Too much television | Simply Ranked

Plus: He's back......., HawkCon vs. CanCon, is this mouse skateboarding? and more.

Too much television | Simply Ranked

The definitive weekly ranking and analysis of all the skateboarding and other things online that I cannot stop consuming and how it makes me feel, personally.

He’s back…….

Rank: 1
Mood: 🫂

Even though Canada’s premier skateboarding YouTuber, Ben Degros, told us in his last video upload three months ago that he was “done……. making skate content so he could focus his energy on his more financially successful carpentry YouTube channel, he did leave the door open a smidge for a return.
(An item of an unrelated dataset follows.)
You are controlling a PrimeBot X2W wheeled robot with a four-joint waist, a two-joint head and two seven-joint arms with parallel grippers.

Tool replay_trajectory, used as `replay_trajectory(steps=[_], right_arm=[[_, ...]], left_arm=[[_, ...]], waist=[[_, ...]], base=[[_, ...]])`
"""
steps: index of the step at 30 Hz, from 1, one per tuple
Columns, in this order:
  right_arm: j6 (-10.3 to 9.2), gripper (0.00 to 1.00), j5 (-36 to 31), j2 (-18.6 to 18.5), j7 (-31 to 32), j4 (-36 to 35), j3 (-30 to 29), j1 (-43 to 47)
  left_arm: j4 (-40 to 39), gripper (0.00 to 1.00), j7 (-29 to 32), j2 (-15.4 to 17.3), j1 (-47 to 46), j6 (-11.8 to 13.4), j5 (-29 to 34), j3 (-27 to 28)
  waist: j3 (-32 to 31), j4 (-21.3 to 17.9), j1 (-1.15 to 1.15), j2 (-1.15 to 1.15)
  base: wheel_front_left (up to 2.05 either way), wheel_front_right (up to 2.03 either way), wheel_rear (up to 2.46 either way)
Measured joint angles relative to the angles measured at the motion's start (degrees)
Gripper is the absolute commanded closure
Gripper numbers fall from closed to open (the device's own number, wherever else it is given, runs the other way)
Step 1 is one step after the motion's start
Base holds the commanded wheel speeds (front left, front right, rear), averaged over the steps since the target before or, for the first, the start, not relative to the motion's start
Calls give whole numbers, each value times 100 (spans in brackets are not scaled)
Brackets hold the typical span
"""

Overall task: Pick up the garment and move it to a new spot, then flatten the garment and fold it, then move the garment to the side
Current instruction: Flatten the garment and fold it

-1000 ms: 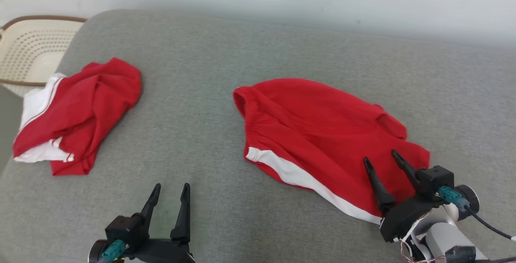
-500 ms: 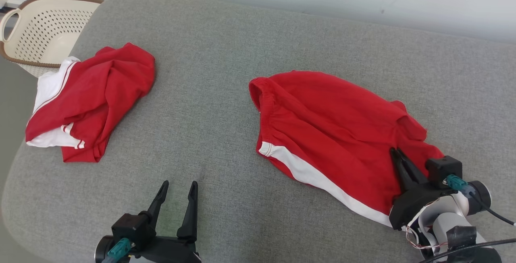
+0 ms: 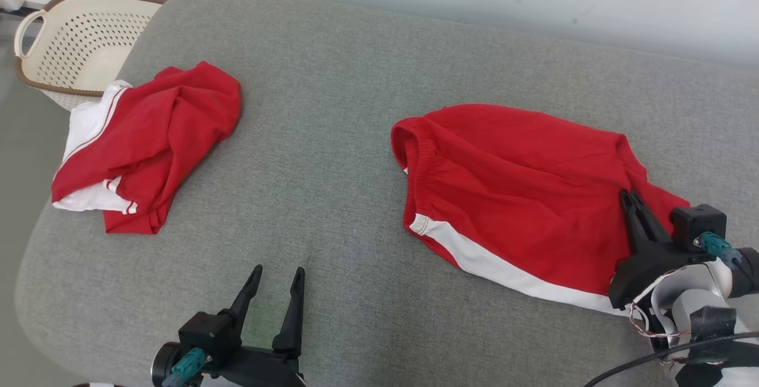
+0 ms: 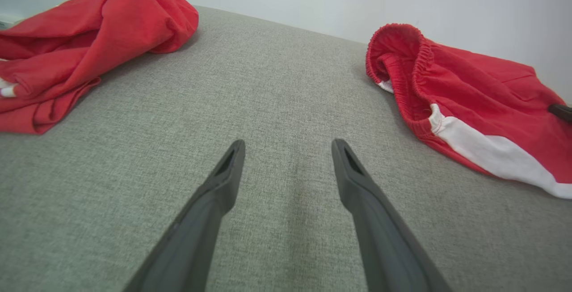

At the time, I figured he’d be back and that this was likely a bit of an audience engagement trick to build popular sentiment and anticipation for an eventual comeback while he took some downtime from the very real slog of running two popular YouTube channels.

This turned out to be correct, as Degros uploaded a new video to his skateboarding channel on Saturday. The vlog, in essence, serves as a tease to the several forthcoming videos he filmed while spending a week in California in early December. There’s also some behind-the-scenes of his The Nine Club appearance and several excellently executed frontside-noseslides — he can pop out of them things real good.

It’s the same earnest, softly opinionated Degros you’ve come to expect, the brief (skateboarding) YouTube hiatus doing nothing to dull his charm. “I’m just trying to get a quick pump so I don’t lose my fitness while I’m down here.” He says at on point while scenes of him doing push-ups and chin-ups on some monkey bars in a playground flash by.

A quick pump.

Taking a few month break, even if it was somewhat deceivingly teased as him being “done…….”, is a smart move on Degros’ part. YouTube creator burnout is a genuine thing — YouTube itself has an entire help page and video series dedicated to dealing with it — and taking preventative measures is important. From what Degros has told us, YouTubing is his full-time job, and that job becomes increasingly demanding the bigger your audience grows and the more content you have to make to keep their interest and your channel’s growth steady. All the while, you need to divine what the YouTube algorithm is interested in boosting, which then can influence what kind of content you make, generally for the worse.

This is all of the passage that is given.